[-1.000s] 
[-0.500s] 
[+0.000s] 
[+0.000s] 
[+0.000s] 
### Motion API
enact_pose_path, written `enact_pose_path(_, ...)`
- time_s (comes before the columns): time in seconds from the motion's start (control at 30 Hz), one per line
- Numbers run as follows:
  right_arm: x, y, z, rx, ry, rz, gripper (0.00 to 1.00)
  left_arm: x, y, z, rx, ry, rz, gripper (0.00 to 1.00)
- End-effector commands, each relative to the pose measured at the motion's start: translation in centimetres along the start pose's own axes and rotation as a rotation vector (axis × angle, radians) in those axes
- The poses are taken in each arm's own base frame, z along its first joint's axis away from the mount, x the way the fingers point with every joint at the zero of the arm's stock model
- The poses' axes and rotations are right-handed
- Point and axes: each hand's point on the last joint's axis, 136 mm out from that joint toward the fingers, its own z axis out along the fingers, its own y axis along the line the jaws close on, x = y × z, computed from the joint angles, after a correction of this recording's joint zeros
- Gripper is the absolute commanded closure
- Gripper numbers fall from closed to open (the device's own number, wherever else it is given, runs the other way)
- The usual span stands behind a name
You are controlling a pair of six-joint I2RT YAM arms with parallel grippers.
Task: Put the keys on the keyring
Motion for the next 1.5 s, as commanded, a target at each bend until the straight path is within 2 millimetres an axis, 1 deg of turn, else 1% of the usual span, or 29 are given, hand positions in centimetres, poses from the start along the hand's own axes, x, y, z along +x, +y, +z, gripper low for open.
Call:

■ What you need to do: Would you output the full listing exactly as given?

■ Response below:
[-1.000s] 
[-0.500s] 
[+0.000s] 
[+0.000s] 
[+0.000s] 
### Motion API
enact_pose_path, written `enact_pose_path(_, ...)`
- time_s (comes before the columns): time in seconds from the motion's start (control at 30 Hz), one per line
- Numbers run as follows:
  right_arm: x, y, z, rx, ry, rz, gripper (0.00 to 1.00)
  left_arm: x, y, z, rx, ry, rz, gripper (0.00 to 1.00)
- End-effector commands, each relative to the pose measured at the motion's start: translation in centimetres along the start pose's own axes and rotation as a rotation vector (axis × angle, radians) in those axes
- The poses are taken in each arm's own base frame, z along its first joint's axis away from the mount, x the way the fingers point with every joint at the zero of the arm's stock model
- The poses' axes and rotations are right-handed
- Point and axes: each hand's point on the last joint's axis, 136 mm out from that joint toward the fingers, its own z axis out along the fingers, its own y axis along the line the jaws close on, x = y × z, computed from the joint angles, after a correction of this recording's joint zeros
- Gripper is the absolute commanded closure
- Gripper numbers fall from closed to open (the device's own number, wherever else it is given, runs the other way)
- The usual span stands behind a name
You are controlling a pair of six-joint I2RT YAM arms with parallel grippers.
Task: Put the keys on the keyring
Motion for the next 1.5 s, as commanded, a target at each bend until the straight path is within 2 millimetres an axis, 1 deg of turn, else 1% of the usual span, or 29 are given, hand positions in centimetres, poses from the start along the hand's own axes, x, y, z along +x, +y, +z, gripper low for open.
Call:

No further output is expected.